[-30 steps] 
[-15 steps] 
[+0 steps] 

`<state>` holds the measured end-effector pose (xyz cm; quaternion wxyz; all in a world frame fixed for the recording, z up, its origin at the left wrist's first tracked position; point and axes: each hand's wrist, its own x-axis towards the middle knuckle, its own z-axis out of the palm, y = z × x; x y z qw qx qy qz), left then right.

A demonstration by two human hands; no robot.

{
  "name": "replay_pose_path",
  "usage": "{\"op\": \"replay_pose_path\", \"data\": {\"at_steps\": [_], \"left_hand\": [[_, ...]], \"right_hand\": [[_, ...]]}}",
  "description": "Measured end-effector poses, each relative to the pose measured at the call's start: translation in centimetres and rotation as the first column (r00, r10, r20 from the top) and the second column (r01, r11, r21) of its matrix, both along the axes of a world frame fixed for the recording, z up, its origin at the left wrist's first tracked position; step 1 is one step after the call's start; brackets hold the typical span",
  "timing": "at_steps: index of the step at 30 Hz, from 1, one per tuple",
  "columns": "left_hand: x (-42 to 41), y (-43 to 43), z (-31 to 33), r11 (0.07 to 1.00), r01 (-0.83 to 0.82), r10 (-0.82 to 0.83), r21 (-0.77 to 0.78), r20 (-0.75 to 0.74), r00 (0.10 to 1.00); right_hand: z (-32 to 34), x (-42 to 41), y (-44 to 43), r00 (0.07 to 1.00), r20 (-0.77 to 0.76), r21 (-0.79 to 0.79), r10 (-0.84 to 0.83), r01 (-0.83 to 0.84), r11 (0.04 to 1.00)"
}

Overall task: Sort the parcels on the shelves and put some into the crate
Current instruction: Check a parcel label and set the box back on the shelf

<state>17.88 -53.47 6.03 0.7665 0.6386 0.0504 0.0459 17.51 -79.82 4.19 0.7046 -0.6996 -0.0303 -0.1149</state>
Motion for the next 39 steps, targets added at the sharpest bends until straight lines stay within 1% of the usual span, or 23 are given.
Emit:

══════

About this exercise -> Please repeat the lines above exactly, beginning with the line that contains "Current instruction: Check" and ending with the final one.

Result below ->
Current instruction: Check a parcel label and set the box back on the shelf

<state>17.88 -53.47 6.03 0.7665 0.6386 0.0504 0.0459 17.51 -79.82 4.19 0.7046 -0.6996 -0.0303 -0.1149</state>
Motion for the next 39 steps, targets added at the sharpest bends until straight lines stay within 1% of the usual span, or 23 are given.
Emit:

Nothing more will be written for this answer.